Nailstudio und Lesebrille
Der Rücken schmerzt, die Augen brennen, die Finger sind schweissig – nur die Ohren sind noch unbeschadet. Ungeduldig warten sie darauf, endlich mit Musik verzückt zu werden, die aus dem winzigen Ding zwischen den Händen kommen soll. Es ist kleiner als eine CD und fast so dünn, die Tasten sind nur mit der Lupe zu finden, der Bildschirm wohl für Ameisen konzipiert – und doch soll es darin Platz für einige hundert Songs haben. Eigentlich ist es ja ein Handy, das ursprünglich zum Telefonieren gedacht war, dann aber auch noch mit Spielen, Internetapplikationen, Fotoapparat etc. vollgestopft wurde. Und dieses kleine, unschuldig blitzende Alu-Designteil soll nun also auch noch mit Musik gefüttert werden. Wieso?

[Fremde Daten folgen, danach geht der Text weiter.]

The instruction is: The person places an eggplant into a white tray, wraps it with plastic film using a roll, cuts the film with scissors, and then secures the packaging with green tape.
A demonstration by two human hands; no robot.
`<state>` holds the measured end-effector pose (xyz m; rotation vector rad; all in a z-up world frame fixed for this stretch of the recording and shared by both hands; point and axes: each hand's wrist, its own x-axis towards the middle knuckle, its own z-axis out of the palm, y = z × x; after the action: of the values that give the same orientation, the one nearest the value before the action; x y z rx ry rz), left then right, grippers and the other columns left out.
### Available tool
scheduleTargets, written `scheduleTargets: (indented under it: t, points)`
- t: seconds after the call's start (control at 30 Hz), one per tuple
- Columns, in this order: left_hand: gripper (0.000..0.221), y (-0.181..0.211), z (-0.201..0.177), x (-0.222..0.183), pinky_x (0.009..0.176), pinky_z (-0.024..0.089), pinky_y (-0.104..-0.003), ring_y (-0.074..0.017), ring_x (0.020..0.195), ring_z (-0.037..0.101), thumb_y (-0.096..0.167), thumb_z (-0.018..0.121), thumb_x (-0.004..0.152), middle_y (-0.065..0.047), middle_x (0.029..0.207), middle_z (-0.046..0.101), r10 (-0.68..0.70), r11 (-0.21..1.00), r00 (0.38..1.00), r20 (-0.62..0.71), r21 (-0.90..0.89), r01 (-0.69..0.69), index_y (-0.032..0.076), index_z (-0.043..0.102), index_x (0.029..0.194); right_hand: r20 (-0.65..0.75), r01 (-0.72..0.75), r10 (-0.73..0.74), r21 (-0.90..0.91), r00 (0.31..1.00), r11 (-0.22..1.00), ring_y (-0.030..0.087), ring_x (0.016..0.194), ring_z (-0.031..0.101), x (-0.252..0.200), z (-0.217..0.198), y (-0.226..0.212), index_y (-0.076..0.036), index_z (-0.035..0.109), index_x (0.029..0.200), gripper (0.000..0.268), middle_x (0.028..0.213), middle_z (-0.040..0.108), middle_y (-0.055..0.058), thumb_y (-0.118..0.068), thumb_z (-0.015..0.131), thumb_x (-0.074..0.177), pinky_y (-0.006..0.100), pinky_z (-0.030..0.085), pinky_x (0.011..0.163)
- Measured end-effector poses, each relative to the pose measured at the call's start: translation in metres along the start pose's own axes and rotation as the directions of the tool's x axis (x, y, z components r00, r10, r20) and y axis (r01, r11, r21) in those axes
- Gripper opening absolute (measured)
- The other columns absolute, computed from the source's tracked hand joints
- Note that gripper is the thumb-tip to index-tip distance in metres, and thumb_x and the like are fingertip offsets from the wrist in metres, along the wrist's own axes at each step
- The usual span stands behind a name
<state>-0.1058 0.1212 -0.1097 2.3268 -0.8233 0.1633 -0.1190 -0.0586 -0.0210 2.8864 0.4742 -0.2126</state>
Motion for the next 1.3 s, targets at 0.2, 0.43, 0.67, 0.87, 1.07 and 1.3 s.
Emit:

Die Musikindustrie befindet sich im freien Fall, in der Schweiz ist ihr Umsatz seit dem Jahr 2000 um 38 Prozent eingebrochen. Deshalb kommt es ihr mehr als gelegen, dass eine ehemalige Gratis-Tauschbörse (die vom Schreckgespenst plötzlich zur Hoffnungsträgerin wurde) und eine um Umsätze kämpfende Mobilfunkanbieterin einen vielversprechenden neuen Verkaufskanal gefunden haben. Sie wollen das Handy zum zentralen Gerät des Musikkonsums machen.

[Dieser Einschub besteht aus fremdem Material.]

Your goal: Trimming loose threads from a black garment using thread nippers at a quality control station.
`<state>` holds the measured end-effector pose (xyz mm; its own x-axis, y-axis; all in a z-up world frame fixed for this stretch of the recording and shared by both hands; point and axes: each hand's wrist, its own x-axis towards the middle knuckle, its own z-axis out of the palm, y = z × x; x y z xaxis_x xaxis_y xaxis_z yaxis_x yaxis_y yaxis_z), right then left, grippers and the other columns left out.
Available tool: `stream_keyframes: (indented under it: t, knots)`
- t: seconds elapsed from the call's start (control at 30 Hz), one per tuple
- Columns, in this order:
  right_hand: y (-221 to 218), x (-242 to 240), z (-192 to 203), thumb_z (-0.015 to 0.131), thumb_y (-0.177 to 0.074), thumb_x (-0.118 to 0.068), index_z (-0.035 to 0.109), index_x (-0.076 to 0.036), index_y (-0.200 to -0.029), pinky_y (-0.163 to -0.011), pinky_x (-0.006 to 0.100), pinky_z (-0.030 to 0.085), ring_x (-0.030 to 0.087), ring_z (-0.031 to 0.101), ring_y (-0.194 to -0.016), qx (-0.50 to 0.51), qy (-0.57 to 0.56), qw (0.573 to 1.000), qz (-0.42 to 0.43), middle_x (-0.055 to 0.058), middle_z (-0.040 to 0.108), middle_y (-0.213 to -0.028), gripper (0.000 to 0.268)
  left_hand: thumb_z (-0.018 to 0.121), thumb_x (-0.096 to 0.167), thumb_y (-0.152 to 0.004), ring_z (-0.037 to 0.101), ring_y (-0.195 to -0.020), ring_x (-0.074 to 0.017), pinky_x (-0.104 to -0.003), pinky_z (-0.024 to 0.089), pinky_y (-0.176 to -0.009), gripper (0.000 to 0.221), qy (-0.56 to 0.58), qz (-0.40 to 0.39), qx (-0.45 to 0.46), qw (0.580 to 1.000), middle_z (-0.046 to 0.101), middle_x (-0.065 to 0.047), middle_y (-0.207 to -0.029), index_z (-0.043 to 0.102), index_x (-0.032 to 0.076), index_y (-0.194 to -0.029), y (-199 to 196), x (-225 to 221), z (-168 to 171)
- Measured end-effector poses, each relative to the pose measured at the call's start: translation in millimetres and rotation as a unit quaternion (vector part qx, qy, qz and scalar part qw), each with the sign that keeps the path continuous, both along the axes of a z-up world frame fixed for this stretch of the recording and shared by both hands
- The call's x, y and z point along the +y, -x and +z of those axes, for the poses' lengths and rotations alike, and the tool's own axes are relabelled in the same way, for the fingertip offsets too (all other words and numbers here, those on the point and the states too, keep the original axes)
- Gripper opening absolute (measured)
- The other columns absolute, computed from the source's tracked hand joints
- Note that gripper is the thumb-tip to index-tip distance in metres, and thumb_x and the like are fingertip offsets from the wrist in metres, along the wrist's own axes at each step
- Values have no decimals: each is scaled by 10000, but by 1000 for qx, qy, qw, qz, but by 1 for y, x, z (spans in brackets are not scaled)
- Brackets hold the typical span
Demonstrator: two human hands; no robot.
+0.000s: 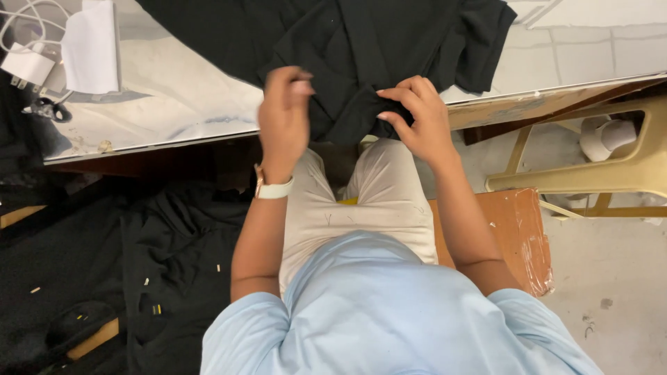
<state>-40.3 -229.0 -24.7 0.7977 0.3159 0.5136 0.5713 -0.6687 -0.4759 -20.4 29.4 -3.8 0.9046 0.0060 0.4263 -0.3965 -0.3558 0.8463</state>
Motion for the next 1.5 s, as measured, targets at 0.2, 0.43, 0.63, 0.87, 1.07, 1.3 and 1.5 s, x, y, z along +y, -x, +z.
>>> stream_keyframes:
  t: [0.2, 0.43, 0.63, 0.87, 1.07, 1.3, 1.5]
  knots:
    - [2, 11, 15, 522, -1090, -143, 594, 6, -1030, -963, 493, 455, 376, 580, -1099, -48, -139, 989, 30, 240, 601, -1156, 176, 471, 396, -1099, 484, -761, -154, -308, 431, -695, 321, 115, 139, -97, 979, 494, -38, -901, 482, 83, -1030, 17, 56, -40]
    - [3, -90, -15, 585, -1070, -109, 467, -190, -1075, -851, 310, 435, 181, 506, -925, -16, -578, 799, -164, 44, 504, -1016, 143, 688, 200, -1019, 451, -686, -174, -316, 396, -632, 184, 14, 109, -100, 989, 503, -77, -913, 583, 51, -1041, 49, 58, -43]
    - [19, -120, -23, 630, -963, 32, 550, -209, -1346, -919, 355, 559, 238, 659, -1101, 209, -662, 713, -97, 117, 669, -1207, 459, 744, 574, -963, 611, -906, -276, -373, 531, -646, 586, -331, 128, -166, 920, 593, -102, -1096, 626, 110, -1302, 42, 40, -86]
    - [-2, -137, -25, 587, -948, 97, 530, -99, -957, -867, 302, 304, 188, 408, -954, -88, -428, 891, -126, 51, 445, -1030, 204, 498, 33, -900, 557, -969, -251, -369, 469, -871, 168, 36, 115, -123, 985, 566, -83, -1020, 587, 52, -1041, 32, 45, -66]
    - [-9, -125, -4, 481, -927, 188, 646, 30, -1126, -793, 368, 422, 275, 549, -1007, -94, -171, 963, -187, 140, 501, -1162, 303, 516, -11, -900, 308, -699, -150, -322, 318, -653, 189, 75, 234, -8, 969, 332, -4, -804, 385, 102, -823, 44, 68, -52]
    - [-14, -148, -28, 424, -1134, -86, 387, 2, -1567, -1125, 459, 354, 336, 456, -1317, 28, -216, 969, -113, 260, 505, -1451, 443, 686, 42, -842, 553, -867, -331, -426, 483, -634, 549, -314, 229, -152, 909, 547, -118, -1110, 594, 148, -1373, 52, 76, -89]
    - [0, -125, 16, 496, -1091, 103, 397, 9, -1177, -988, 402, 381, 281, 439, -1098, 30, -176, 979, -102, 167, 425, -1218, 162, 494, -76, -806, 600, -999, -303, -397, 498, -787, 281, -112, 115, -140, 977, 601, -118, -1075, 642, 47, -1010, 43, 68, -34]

Die Songs sollen zukünftig über das allgegenwärtige Handy verkauft werden, weil dort die Gratismentalität des Internets noch nicht eingerissen hat. Wer bisher drei bis vier Franken für einen lausigen Klingelton bezahlt hat, wird auch sFr. 2.50 für einen ganzen Song zahlen – so die Überlegung. Diese Hoffnung wird durch eine Befragung gestützt, die unter 15- bis 34-Jährigen in zehn asiatischen Ländern durchgeführt wurde, wo sich Trends im Schnittbereich von Gesellschaft, Kultur und Technik oft frühzeitig abzeichnen. Drei von vier Befragten bezeichneten ihr Handy als beliebtestes Musikabspielgerät.